Coordinator’s comment

This article was published in 2012, in Newsletter 101.



Cities fit for cycling! Cambridge fit for cycling? The campaign by The Times has opened some important opportunities during the last month. A strong focus on the high price paid by vulnerable road users may seem gory or excessive, but we do have our own share of dangerous encounters in Cambridge, and fatalities happen not only in London. Cynthia Barlow lost her daughter and became a road safety advocate. Listen to her forceful voice on The Times‘ website:’We should not marginalise road death in this way. We should not let this happen. We don’t need to let this happen. There is a raft of preventive measures which can be taken.
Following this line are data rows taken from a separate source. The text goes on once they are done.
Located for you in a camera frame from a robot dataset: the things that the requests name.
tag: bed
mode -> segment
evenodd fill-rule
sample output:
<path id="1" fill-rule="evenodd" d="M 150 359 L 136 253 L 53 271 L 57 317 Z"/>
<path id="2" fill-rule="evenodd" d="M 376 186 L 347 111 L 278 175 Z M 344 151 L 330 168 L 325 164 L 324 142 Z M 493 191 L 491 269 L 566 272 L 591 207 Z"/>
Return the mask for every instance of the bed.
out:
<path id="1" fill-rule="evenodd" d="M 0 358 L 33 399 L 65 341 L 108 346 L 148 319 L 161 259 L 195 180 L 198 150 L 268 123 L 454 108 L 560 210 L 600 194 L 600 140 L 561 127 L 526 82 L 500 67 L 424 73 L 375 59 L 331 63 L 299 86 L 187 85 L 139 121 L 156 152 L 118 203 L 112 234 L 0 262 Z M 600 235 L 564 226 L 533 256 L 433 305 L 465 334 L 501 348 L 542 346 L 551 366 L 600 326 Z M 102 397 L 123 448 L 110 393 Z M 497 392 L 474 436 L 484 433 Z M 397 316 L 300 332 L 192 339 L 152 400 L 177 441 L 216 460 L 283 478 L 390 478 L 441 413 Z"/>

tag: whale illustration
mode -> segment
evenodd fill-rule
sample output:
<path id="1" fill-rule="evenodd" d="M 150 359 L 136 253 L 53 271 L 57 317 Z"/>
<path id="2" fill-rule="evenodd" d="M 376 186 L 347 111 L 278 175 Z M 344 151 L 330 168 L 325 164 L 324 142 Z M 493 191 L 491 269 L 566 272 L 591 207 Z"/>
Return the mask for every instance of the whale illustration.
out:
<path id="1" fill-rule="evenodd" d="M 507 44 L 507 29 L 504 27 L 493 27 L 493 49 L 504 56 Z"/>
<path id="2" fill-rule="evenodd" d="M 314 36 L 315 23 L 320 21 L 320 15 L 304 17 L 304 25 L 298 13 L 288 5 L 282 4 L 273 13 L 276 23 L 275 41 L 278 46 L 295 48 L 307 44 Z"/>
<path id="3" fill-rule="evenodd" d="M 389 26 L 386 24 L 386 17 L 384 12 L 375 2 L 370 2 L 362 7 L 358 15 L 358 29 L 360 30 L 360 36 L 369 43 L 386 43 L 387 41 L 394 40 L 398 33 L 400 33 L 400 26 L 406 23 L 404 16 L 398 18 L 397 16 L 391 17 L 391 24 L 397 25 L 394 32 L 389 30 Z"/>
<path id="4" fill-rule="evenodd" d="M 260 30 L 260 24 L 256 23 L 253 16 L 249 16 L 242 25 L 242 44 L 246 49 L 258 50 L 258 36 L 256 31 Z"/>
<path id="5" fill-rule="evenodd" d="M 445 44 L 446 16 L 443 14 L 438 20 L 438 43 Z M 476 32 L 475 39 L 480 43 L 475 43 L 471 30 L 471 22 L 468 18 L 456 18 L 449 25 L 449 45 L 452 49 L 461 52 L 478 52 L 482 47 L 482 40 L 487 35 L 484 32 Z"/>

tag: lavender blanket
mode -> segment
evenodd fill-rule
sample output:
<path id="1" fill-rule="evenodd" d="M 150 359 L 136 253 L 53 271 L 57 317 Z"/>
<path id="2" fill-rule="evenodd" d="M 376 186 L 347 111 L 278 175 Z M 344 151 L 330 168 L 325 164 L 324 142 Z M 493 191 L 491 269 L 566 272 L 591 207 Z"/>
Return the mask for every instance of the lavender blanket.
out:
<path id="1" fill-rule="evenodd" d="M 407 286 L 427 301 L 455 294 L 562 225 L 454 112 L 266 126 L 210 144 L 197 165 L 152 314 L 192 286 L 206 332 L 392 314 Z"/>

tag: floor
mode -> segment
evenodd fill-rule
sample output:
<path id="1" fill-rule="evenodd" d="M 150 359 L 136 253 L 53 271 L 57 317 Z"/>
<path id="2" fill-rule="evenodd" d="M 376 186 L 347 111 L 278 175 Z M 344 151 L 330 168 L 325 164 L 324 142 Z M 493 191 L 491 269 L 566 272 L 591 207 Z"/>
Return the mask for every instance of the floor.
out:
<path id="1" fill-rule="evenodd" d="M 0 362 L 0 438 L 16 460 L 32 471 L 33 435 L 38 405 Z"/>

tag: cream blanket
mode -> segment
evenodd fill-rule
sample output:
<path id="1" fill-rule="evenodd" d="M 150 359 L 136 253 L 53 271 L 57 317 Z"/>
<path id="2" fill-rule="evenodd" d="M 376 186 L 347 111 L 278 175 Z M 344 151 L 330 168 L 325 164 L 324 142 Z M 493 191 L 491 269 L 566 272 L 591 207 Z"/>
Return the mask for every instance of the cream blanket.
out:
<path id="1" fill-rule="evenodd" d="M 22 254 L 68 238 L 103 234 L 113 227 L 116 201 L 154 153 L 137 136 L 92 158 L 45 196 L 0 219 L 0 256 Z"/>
We are just not doing enough to make cycling and walking safe.’

This is why we are looking forward to working with Stephen Gedny, Cambridgeshire Police’s new Casualty Reduction Officer, to address the issues raised by The Times’ campaign. The imminent introduction of the 20mph scheme for residential areas will be an important step towards making our streets more inviting for those who go on two or three wheels. The public understands that our streets are avenues of communal living, where children can roam and neighbours meet, not just transportation corridors, where motorised speed, and fear, reign. Indeed, our own city council was the first in the nation to vote in support of The Times campaign, even though it is still searching for the money to fully re-instate its bicycle co-ordinator position. The county council is thinking about the issue as we go to press. Our elected officials are waking up to the fact that there is political mileage in being the most cycled city in the land. Yes, voters do appreciate the car-free lifestyle Cambridge increasingly offers its residents.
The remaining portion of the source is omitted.